Recently, you've gotten older, wiser. You're a whole seventeen, and you one day confess to your boyfriend, if that's what he is now, that you worry that they yell so much that one day, they'll get tired of it and just divorce already.

You realize that's callous, since his parents did that already. But then he looks at you oddly, and says, "seriously," in his WASPish, laid back voice, "your parents are so in love it's...weird. Trust me, they're not getting divorced any time soon. Have you seen the way your dad looks at your mom?"

So you begin to notice. Little things. They fight over dinner. Your dad has managed to burn not one, but two separate meals in twenty four hours. You all go out. He makes fun of her. She makes fun of him. Then she kind of grins, and says something about liking surprise gourmet dinners. He groans.

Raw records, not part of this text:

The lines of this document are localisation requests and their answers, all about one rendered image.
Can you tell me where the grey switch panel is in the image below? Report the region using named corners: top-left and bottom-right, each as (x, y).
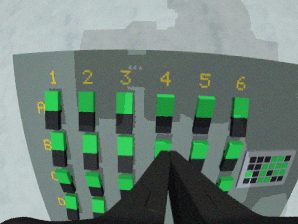
top-left (12, 49), bottom-right (298, 221)

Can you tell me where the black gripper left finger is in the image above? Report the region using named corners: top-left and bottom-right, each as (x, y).
top-left (0, 149), bottom-right (172, 224)

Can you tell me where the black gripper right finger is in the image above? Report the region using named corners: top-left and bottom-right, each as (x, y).
top-left (168, 151), bottom-right (298, 224)

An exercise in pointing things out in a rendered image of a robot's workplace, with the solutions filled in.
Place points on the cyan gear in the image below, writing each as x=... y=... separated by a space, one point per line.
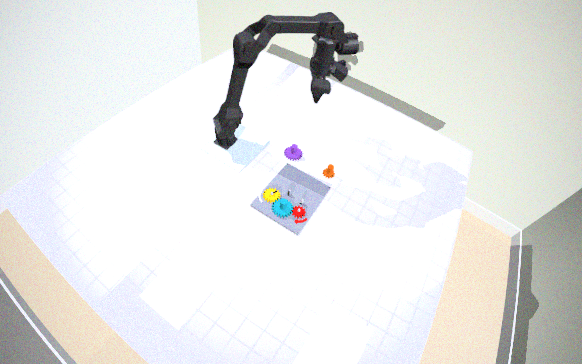
x=282 y=208

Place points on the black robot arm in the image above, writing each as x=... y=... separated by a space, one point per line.
x=329 y=37

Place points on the yellow gear with black stripe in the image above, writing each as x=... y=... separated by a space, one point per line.
x=273 y=197

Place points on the purple gear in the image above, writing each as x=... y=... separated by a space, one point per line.
x=293 y=152

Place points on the orange gear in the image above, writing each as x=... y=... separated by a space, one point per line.
x=328 y=172

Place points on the red gear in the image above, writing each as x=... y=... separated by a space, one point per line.
x=298 y=214

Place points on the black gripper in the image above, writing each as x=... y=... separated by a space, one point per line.
x=318 y=84

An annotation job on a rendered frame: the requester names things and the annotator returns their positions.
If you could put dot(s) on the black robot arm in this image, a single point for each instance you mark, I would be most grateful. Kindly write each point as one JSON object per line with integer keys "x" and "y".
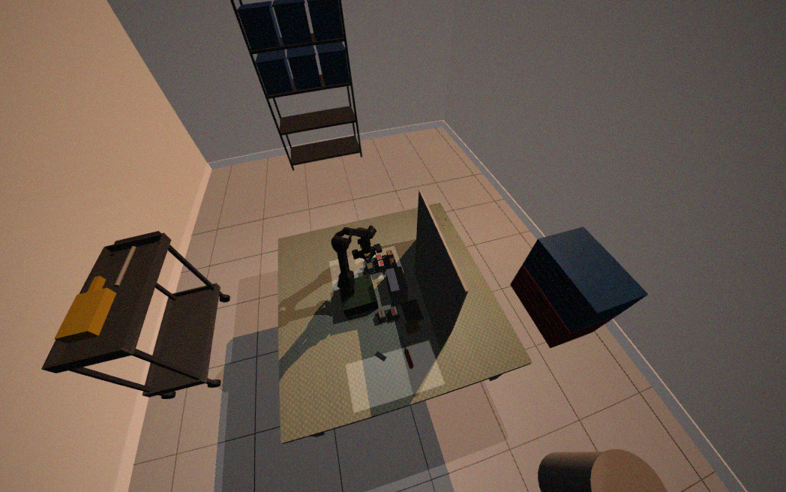
{"x": 346, "y": 279}

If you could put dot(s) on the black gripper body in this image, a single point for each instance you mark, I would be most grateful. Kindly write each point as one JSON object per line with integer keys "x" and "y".
{"x": 366, "y": 250}

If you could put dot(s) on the red-handled screwdriver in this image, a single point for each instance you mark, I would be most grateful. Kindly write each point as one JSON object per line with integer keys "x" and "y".
{"x": 408, "y": 355}

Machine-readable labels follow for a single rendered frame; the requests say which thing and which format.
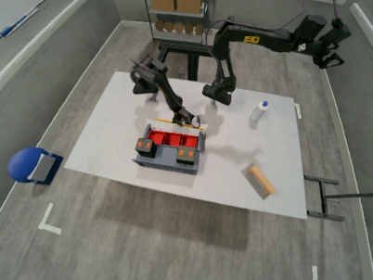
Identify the red open bin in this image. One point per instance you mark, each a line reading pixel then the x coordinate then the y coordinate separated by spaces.
pixel 189 140
pixel 156 136
pixel 172 139

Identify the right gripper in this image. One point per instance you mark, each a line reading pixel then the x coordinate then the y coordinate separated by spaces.
pixel 178 120

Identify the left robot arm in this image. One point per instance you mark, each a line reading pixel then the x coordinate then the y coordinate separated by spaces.
pixel 278 41

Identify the grey metal shelf rack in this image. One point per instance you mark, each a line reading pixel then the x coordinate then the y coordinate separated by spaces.
pixel 165 157

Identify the sanding float with wooden handle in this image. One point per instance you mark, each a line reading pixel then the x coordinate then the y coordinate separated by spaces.
pixel 262 186

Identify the white bottle with blue cap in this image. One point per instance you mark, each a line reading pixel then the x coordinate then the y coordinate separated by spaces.
pixel 259 111

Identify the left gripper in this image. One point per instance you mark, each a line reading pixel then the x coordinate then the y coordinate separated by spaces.
pixel 319 49

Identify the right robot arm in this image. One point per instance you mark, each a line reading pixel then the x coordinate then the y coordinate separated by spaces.
pixel 141 85

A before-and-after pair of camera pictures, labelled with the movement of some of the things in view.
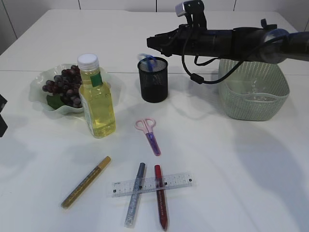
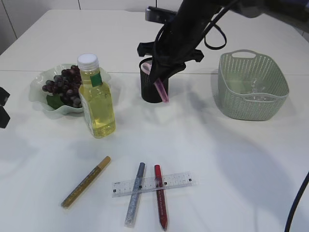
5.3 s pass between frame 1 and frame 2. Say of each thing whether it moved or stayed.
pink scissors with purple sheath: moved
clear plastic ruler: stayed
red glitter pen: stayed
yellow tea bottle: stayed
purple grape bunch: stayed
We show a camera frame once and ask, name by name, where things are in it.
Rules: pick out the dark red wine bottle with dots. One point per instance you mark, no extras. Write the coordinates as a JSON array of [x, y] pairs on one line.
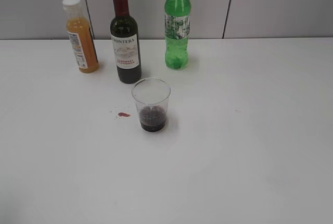
[[125, 41]]

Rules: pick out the orange juice bottle white cap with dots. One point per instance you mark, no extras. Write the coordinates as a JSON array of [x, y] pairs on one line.
[[79, 33]]

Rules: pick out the transparent plastic cup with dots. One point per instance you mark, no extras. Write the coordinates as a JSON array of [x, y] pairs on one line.
[[151, 96]]

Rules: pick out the spilled red wine drops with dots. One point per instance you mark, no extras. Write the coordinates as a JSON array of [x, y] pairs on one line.
[[119, 113]]

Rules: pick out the green plastic soda bottle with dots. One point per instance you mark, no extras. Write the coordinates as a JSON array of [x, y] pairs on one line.
[[177, 29]]

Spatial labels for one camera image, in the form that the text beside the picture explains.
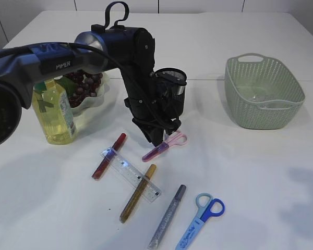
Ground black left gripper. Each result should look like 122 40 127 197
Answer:
121 70 182 146

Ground pink capped scissors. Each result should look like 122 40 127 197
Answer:
142 131 188 163

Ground blue capped scissors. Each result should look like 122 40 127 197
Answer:
175 193 225 250

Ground purple artificial grape bunch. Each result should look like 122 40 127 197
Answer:
55 70 104 108

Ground clear plastic sheet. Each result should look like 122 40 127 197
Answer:
246 91 285 107

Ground yellow tea drink bottle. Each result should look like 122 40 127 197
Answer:
32 79 77 145

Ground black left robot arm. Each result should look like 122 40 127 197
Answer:
0 24 186 146

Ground red glitter glue pen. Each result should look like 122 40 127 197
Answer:
92 133 127 180

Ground black mesh pen holder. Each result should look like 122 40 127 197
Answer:
155 68 187 119

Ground gold glitter glue pen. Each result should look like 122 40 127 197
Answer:
119 164 157 223

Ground clear plastic ruler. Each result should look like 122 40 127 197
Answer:
100 147 162 203

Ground silver glitter glue pen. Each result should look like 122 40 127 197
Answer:
148 184 187 249

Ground green plastic woven basket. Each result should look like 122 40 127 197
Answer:
224 53 305 130

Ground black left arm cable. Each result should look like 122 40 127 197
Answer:
0 1 180 131

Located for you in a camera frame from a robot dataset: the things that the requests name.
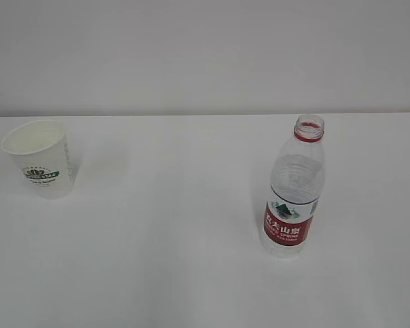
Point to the clear water bottle red label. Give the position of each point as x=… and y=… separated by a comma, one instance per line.
x=297, y=181

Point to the white paper cup green logo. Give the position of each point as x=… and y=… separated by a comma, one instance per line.
x=40, y=150

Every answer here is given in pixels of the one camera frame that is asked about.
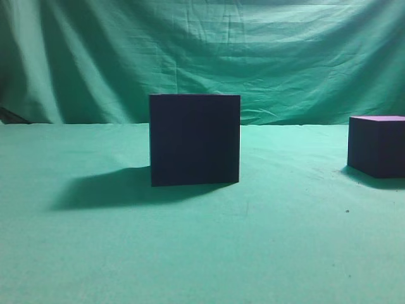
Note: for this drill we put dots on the dark purple cube block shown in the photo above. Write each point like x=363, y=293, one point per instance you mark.
x=194, y=139

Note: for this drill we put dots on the purple block at right edge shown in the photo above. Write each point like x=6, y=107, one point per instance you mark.
x=376, y=145

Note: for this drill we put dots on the green cloth backdrop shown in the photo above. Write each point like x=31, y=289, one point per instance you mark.
x=292, y=62

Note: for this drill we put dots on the green cloth table cover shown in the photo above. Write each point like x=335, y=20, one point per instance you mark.
x=80, y=222

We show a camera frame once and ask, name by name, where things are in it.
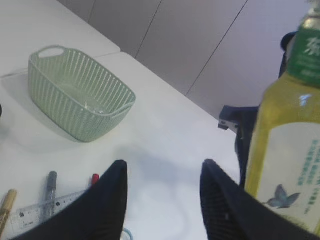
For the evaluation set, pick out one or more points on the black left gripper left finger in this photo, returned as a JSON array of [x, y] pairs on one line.
[[98, 214]]

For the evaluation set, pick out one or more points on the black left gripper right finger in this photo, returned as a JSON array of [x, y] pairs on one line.
[[229, 213]]

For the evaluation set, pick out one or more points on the yellow tea drink bottle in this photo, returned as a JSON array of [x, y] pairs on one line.
[[283, 171]]

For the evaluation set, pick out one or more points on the clear plastic sheet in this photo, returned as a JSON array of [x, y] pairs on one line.
[[94, 107]]

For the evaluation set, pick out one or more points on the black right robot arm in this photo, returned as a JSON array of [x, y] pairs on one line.
[[243, 119]]

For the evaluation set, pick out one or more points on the red glitter pen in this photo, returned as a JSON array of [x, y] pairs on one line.
[[94, 179]]

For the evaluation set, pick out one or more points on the silver glitter pen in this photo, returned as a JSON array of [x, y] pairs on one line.
[[50, 195]]

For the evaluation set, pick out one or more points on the clear plastic ruler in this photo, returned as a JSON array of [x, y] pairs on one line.
[[34, 215]]

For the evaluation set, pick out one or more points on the gold glitter pen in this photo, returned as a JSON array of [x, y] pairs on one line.
[[6, 208]]

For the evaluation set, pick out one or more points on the green plastic woven basket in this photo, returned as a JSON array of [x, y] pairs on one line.
[[60, 79]]

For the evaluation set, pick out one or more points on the black mesh pen holder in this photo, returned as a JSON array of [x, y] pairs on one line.
[[1, 110]]

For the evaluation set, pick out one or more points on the blue scissors with cover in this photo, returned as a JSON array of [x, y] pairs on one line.
[[126, 235]]

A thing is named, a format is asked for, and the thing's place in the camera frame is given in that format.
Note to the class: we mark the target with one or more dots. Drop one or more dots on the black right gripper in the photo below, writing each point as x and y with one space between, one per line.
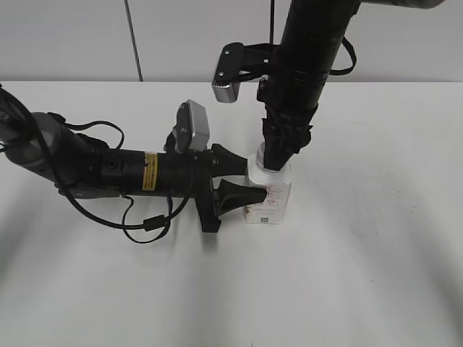
285 133

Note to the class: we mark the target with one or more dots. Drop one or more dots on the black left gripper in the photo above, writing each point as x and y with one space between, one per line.
188 175

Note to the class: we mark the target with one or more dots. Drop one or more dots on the white screw cap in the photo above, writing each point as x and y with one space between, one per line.
260 157

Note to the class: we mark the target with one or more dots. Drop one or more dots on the white square drink bottle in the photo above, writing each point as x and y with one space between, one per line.
278 185

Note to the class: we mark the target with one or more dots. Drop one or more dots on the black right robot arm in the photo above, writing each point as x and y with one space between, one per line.
300 66

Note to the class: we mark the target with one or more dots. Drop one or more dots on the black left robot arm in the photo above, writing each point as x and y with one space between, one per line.
87 168

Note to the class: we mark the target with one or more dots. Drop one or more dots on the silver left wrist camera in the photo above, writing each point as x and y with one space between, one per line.
191 131

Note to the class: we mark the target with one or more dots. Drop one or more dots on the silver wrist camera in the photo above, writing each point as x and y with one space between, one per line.
239 63
191 131

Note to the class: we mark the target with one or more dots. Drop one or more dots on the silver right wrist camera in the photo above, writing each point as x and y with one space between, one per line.
239 63

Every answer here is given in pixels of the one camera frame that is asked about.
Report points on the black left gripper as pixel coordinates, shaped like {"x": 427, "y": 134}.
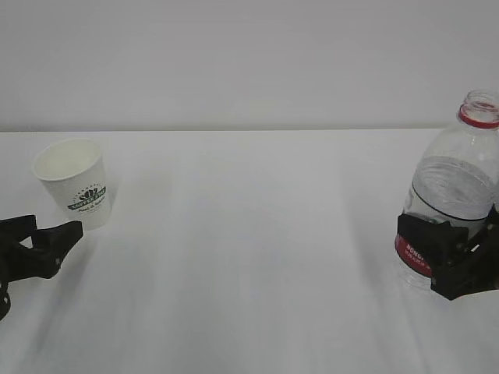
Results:
{"x": 49, "y": 248}

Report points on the white paper coffee cup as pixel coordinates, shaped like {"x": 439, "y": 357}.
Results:
{"x": 72, "y": 171}

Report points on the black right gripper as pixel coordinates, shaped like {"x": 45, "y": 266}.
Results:
{"x": 472, "y": 265}

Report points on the clear red-label water bottle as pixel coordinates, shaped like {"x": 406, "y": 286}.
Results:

When he tells a story about high school and how much he loved to drive her crazy, mock her, make her insane, you think that's weird. She says, "In hindsight, how could I not date him? It was so obviously a match made in heaven." He points out that Neptune--that's where they both grew up--is hell. And she says, again, "Out of the frying pan and all that, Logan."

When she says his name, she says it pretty quickly.

Your dad has eight hundred ways to say your mom's name. Sometimes he draws it out to annoy her. Verrrooonica. Sometimes it comes out really clipped, especially when she's yelling at him from another room and you're all mad because she won't stop but you can't understand her. Vrnca. Sometimes he doesn't even need the whole thing, just a quick sound to get her attention. Cuh.

He doesn't really say it in a way you would call sweet. Or romantic. In fact, they don't seem very romantic to you.

They seem...like your parents. They're married. Sometimes they hug or kiss in the kitchen or whatever. But they fight more than that, so you're really not sure that they are okay. That they do love each other.

Then last week, you're snooping around in their room, and you're not thinking much about it, becuase your mom's cell phone charger is around there and 'ew, oh my good lord gross' flashes through your head because there is a condom wrapper. There is a box, in fact. An empty box.

Ew.

Oh my good lord.

Gross.

You shake your head a little.

Then the next day, your dad tells a story at dinner about a run-in with your mom in which he bashed her headlights out. She glares and calls him a psychotic jackass. He smirks and says, "Foreplay, Verrrrooooonica. Foreplay."

She glares at him even more, her face all scrunched up, and drawls out his name in the annoyed voice she gets, and you three gag because that's what you're suppose to do.

Suddenly, in the light of the tire-iron-foreplay revelation, you don't worry when they fight anymore.

In fact, it kind of gives you something to look forward to in the future. It kind of makes normal...cool.